It shattered a unified society forever; ever since then we have had essentially some kind of two party system. The division of Roundhead and Cavalier got perpetuated in many ways into Whig and Tory, Liberal and Conservative, Conservative and Socialist. (Prof Ronald Hutton)
Hutton’s words on the English Civil War emphasise the long shadow that it has cast. Even today, modern Britain is defined by the political divisions of the English Civil War – the radical revolutionaries and conservative (with a small c) reactionaries. The leaders of our two main political parties (at the time of writing Jeremy Corbyn is favourite for the Labour Leadership) demonstrate the point.
David Cameron: Eton educated, related to the Queen, the latest politician in a family line that stretches back to the Seventeenth Century. Cameron’s eight times great grandfather was Sir Robert Sawyer; Attorney General and Speaker of the House after the Restoration. Robert Sawyer’s father Sir Edmund was expelled from the House of Commons in 1628, and declared unfit to ever return, after pressuring witnesses to lie to a committee of the House. He had been involved in raising extra, illegal, taxes for the King. He later persuaded King Charles I to indemnify him against prosecution after swindling a widow out of £500 (About £120,000 in today’s terms).
Jeremy Corbyn’s family lineage may not be so, shall we say illustrious? However, today he is as much a part of the revolutionary radicalism born in the 1640s, as Cameron is of the conservative reactionary. Corbyn’s parents, a maths teacher and electrical engineer, were peace campaigners that met during the Spanish Civil War. Corbyn’s own political history as a trade unionist, socialist, supporter of CND, and Stop The War Coalition is very much in the grand tradition of the Left in British politics, if not always as radical as some might think.
The radicalism of the English Civil War that fired the ideals of Levellers like John Lillburne, overthrew the monarchy, and also threatened Cromwell’s dictatorship, seemed extinguished in 1660. The widespread relief that accompanied Charles II early years earned him the moniker Merry with some justification – just ask Nell Gwyn. Charles (with more political nous than his father ever managed) was careful with his early Parliaments, and benefited from the overwhelmingly Royalist makeup of the members. His second Parliament was known as the Cavalier Parliament and lasted from 1661 – 1679; the longest in our history that actually sat. The Long Parliament only lasted from 1640 – 1648, although it made a comeback to dissolve itself and bring back the King in 1659 – 60.

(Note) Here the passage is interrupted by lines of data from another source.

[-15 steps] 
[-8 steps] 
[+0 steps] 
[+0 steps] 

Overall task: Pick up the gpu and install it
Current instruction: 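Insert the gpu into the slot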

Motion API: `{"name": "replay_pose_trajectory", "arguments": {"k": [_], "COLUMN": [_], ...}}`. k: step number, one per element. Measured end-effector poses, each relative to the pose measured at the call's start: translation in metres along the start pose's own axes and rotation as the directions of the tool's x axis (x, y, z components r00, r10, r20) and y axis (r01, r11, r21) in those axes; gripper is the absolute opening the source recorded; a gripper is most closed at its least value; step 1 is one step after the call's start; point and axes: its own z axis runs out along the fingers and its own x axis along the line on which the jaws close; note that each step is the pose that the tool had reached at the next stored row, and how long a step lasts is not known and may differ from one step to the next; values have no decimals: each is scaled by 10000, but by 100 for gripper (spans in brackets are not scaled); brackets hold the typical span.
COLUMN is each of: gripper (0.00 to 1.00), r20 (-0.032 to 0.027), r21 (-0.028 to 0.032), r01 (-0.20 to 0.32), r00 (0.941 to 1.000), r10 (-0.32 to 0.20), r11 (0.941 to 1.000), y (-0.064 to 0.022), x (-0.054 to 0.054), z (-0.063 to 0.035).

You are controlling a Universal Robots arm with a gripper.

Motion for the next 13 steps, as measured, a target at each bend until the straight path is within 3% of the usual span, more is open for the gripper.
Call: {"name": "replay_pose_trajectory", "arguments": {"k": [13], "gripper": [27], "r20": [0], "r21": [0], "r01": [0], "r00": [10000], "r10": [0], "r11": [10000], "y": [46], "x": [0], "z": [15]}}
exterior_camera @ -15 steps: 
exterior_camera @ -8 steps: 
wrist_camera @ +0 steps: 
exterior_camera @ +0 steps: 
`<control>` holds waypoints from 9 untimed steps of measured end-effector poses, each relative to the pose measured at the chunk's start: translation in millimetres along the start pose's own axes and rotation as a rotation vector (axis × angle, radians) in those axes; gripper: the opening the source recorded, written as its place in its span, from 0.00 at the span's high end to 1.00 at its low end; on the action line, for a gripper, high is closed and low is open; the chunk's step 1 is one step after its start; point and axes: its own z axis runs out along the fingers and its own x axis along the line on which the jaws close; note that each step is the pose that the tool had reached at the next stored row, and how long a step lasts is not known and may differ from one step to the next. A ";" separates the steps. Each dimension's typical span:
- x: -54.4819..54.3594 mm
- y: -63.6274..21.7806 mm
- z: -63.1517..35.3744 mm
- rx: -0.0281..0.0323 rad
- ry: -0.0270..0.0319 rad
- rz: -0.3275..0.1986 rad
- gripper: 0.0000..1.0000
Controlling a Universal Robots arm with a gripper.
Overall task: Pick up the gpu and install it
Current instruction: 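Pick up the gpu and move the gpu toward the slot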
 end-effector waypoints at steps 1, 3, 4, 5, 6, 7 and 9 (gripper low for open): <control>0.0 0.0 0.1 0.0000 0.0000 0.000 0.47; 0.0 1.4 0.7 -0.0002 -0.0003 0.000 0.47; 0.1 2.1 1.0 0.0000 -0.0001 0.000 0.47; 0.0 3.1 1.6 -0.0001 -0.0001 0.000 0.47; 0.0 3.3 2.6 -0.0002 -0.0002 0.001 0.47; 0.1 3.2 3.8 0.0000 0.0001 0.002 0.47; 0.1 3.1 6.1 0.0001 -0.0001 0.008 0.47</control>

Charles II was not so lucky with his later Parliaments. His suspected Catholic sentiments, and his brother’s open conversion to Catholicism in 1673, reignited the embers of puritan radicalism. In 1679, Charles saw Parliament introduce the Habeas Corpus Act, to enshrine the law against arbitrary imprisonment. The fear of an over mighty Catholic King terrified the Protestant commons. Charles’ lack of legitimate heirs, his brother James’ likely ascension to the throne, and the example of Louis XIV across the channel in France, brought back the ‘Good Old Cause’ against monarchist tyranny.
The atmosphere was whipped into a frenzy by the fabricated Popish Plot, and subsequent Exclusion Crisis, where successive Parliaments tried to remove James from the line of succession. It was in the divisions of the 1680s that the two parties took the names Whig and Tory, that would dominate the next century and a half of British Politics. Tory from the Gaelic, originally meaning bandit, and Whig from the Scots Whigamoor, meaning cattle driver. The attempt to exclude James failed in the face of Royal power. Charles merely dissolved Parliament and borrowed money from his cousin Louis XIV (an option not open to his father in the 1640s). James Duke of York was crowned King in 1685, but the battle lines had been drawn.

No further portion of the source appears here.